Let us end as we began, with a time of silence. As you are willing and comfortable, with eyes closed and in the quiet of this moment, observe whatever arises to take your attention. Just watch it. Let it be. Don’t try to change it or fix it. If you have the urge to change or fix it, observe that desire. The object of your observation can be anything at all. A thought. An idea. A sensation — something your body feels, something you hear. It can be an urge, a desire, a sense of needing to do something. Just watch the urge. Experience it with loving, non-judgmental, caring attention.

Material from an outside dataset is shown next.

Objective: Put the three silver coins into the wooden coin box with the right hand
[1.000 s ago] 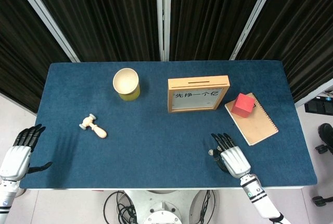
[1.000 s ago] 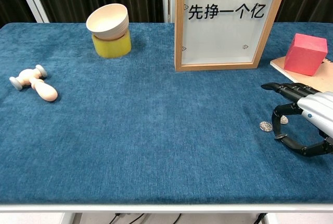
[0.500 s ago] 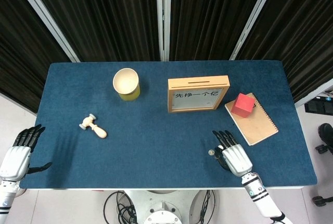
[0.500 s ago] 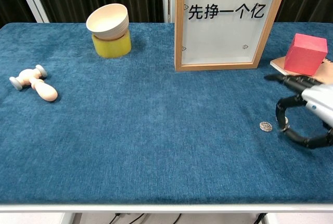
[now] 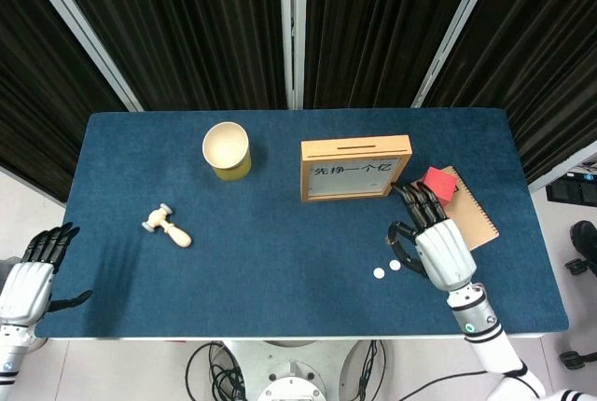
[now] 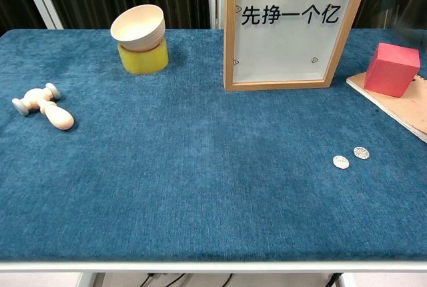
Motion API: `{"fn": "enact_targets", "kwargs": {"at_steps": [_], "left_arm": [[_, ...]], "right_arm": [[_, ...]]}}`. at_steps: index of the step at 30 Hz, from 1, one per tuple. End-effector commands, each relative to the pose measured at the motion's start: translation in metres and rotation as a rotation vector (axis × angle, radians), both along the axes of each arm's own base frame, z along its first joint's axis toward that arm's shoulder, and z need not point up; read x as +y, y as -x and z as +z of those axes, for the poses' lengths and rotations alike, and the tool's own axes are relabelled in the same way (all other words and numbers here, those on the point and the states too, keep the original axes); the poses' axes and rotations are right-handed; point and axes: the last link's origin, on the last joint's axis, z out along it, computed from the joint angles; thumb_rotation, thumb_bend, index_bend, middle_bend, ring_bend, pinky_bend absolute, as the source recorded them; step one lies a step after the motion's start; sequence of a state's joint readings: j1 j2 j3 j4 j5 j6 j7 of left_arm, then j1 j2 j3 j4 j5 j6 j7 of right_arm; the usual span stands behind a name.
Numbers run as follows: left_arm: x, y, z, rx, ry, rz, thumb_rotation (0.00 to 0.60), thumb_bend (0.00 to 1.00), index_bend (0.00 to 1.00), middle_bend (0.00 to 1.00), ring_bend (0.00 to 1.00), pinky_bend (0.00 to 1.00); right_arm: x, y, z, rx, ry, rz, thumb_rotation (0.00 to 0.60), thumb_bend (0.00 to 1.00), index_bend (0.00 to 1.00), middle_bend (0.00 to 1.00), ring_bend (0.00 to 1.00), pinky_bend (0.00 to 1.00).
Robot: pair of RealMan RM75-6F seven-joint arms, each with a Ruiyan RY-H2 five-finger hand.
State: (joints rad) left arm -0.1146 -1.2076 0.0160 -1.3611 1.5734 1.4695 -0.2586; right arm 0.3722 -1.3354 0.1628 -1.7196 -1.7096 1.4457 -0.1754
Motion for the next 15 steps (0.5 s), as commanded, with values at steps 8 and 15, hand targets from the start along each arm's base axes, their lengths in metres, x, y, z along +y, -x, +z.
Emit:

Be a quiet presence, like a friend who stays close in silence with a loving attitude, toward your own inner experience …
There is an old, Medieval Christian prayer guide called The Cloud of Unknowing. The anonymous author offers this advice:
“If you want to gather all your desire into one simple word that the mind can retain, choose a short word rather than a long one. A one-syllable word such as ‘God’ or ‘love’ is best. But choose one that is meaningful for you. Then fix it in your mind so that it will remain there come what may. This word will be your defense in conflict and in peace … Should some thought go on annoying you, demanding to know what you are doing, answer with this one word alone. If your mind begins to intellectualize over the meaning and connotations of this little word, remind yourself that its value lies in its simplicity. Do this and I assure you these thoughts will vanish. Why? Because you have refused to develop them with arguing.”
I love that last sentence. Watch your thoughts and feelings, but gently refuse to “develop them with arguing.” They are just thoughts. Without engagement or resistance, these thoughts and urges and feelings will change over time and return into the atmosphere from which they issued forth as you are transformed by the renewing of your mind.